More rally coverage: Domestic Diva, Polka Dot Patch.
Public domain image: Yankee Mother Goose (1902), illustrator Ella S. Brison, courtesy ChildrensLibrary.org.

NPR on CPSIA: “Public Concern, Not Science, Prompts Plastics Ban”

dollbook

Major story by Jon Hamilton on yesterday’s NPR “Morning Edition”: “A new federal ban on chemical compounds used in rubber duckies and other toys isn’t necessary, say the government scientists who studied the problem.” “Now they tell us,” writes Carter Wood. More from Jonathan Adler @ Volokh and commenters.

Although most coverage of the CPSIA debacle (this site’s included) has focused on the lead rules, the phthalates ban (phthalates are an ingredient often used to make plastic soft and bendable) is also extraordinarily burdensome, for a number of reasons: 1) as readers may recall, a successful lawsuit by the Natural Resources Defense Council and others forced the last-minute retroactive banning of already-existing playthings and child care items, costing business billions in inventory and other losses; 2) vast numbers of vintage dolls, board games and other existing playthings are noncompliant, which means they cannot legally be resold even at garage sales, let alone thrift or consignment shops, and are marked for landfills instead; 3) obligatory lab testing to prove the non-presence of phthalates in newly made items is even more expensive than testing to prove the non-presence of lead. The phthalate ban is also an important contributor to the burden of the law on the apparel industry (the ingredient has often been used in screen printing on t-shirts and similar items) and books (“book-plus” items with play value often have plastic components). AmendTheCPSIA.com has reprinted a letter from Robert Dawson of Good Times Inc., an amusement maker.

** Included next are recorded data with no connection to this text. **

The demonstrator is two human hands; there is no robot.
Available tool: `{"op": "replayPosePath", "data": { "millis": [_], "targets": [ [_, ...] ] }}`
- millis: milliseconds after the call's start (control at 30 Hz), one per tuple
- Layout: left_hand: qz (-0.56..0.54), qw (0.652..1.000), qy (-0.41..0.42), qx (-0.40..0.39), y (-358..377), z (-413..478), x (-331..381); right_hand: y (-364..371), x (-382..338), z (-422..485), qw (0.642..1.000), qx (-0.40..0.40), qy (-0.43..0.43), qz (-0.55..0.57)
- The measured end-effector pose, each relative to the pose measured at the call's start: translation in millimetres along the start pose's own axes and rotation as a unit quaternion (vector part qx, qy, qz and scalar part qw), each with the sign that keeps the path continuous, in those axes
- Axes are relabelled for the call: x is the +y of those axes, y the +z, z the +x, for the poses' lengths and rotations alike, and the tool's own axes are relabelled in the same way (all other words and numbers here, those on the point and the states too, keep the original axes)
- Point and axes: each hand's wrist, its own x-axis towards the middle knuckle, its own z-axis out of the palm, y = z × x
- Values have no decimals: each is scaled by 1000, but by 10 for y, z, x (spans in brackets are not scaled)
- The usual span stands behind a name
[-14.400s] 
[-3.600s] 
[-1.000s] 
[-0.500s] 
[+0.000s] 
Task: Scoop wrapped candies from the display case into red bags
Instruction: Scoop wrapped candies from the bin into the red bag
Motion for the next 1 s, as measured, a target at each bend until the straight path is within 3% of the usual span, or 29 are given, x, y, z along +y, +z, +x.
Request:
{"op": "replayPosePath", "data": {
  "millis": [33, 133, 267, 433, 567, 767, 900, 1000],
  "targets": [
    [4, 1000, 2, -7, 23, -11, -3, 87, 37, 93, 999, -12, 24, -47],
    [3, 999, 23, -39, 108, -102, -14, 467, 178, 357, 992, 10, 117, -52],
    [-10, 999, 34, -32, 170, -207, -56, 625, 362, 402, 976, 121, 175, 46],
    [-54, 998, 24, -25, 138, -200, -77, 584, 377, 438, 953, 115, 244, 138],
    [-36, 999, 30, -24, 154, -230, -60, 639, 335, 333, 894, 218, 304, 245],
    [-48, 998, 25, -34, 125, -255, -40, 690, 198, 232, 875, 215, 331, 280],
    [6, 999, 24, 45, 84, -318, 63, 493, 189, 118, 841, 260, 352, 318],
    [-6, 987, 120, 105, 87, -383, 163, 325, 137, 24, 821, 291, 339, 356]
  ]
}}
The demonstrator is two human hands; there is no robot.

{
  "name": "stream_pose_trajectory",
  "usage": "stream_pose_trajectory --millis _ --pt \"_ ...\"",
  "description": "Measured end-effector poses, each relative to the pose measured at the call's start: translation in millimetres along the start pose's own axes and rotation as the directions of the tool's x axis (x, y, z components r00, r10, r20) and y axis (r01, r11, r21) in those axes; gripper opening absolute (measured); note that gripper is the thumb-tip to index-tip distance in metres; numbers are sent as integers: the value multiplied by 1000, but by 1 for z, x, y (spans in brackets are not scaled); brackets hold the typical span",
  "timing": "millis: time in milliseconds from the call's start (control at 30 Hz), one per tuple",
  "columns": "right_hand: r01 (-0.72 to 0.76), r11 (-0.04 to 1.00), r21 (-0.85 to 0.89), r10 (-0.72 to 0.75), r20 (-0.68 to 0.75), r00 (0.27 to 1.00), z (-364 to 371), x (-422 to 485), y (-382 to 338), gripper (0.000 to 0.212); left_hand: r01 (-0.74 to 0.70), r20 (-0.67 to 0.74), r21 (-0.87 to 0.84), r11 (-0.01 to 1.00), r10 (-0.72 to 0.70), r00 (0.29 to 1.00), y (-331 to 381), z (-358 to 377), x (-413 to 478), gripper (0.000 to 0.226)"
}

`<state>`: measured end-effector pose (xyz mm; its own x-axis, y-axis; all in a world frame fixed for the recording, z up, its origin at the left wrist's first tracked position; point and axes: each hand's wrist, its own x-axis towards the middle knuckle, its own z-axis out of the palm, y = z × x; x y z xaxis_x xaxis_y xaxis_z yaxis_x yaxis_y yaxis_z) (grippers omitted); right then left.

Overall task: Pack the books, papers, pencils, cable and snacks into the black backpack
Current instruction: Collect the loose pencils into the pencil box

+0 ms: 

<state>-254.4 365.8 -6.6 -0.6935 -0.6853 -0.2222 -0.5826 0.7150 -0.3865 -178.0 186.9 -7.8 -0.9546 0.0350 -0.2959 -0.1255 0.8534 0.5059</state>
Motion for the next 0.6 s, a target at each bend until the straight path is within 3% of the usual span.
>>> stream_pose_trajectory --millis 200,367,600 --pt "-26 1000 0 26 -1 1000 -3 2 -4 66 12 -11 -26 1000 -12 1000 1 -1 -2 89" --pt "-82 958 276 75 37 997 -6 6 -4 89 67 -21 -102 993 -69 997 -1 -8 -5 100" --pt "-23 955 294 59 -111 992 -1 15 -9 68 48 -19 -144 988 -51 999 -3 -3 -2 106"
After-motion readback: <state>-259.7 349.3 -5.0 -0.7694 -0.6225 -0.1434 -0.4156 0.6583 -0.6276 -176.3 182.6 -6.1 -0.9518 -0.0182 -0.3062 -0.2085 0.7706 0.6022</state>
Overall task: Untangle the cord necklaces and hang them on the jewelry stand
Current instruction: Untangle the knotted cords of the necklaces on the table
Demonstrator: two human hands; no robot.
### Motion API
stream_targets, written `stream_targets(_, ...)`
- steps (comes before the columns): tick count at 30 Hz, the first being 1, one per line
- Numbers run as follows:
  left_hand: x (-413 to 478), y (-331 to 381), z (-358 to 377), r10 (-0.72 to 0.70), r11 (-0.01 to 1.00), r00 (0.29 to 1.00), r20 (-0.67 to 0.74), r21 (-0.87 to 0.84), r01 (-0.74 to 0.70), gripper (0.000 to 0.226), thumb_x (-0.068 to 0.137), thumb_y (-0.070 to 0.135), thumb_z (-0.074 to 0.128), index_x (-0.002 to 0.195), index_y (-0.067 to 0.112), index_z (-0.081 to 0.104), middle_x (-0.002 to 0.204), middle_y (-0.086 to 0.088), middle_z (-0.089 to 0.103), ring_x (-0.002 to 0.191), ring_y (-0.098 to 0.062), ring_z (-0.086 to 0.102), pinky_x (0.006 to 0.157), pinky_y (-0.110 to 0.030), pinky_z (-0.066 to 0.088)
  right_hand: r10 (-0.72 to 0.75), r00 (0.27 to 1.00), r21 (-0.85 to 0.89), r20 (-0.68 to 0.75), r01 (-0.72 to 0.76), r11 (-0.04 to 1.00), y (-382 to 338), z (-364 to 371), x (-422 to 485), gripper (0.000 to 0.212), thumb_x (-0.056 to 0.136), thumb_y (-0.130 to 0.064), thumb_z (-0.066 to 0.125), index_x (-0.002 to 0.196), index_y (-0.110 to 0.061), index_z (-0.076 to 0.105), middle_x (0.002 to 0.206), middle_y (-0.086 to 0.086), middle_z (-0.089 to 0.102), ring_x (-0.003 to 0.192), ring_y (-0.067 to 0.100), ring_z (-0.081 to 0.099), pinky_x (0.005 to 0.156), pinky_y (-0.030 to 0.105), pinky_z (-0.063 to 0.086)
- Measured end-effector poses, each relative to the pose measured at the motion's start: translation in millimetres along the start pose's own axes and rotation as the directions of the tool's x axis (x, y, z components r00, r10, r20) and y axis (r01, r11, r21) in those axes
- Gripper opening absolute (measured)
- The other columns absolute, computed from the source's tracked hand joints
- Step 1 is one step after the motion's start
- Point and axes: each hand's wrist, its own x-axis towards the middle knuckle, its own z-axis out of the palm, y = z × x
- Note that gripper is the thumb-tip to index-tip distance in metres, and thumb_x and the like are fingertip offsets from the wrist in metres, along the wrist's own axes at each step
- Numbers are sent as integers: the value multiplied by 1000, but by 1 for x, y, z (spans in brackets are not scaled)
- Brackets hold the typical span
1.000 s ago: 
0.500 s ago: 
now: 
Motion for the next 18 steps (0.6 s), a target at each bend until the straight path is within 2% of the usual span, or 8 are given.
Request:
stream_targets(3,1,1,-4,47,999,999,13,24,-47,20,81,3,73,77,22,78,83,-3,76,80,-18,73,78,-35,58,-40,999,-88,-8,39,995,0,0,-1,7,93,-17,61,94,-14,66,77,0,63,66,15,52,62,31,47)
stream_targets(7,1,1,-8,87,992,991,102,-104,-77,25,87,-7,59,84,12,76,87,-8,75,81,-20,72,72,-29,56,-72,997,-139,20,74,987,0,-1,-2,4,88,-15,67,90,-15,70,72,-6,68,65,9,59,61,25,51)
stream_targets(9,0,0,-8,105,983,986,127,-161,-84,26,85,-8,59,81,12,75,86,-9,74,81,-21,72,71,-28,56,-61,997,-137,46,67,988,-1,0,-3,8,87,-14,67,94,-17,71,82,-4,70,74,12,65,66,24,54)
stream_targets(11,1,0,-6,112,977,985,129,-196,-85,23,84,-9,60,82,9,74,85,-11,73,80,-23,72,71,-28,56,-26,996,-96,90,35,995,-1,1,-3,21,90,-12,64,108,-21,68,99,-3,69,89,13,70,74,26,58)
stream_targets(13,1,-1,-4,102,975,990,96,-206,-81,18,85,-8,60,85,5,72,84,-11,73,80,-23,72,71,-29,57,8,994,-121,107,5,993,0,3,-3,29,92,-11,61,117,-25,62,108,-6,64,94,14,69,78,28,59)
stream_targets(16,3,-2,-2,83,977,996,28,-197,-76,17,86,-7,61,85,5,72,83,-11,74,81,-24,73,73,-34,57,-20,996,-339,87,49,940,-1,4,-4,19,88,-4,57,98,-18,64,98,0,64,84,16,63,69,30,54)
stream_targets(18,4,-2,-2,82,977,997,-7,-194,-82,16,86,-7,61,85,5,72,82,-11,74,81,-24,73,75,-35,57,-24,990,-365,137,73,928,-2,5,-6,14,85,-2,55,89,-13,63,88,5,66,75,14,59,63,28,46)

Earlier coverage: Feb. 6 (NRDC and allies win court case on retroactivity); Feb. 7 (various points, including Connecticut Attorney General Richard Blumenthal’s vow that his office will “take whatever steps are necessary [emphasis added] to ensure this phthalate ban is enforced”); Feb. 12 (what ingredients in playthings are going to replace phthalates, and are those ingredients going to be more safe or less?); Mar. 4 (vintage dolls); Mar. 11 (California Senators Barbara Boxer and Dianne Feinstein were particularly identified with pushing the phthalates ban to enactment).

P.S. Environmentalists disputing the NPR coverage: Jennifer & Jeremiah @ ZRecommends, Jennifer Taggart (The Smart Mama) in NPR comments. And Sacramento attorney Anthony Caso has a backgrounder for the Washington Legal Foundation (PDF) with more about the CPSC, the NRDC, and maneuvering on phthalates.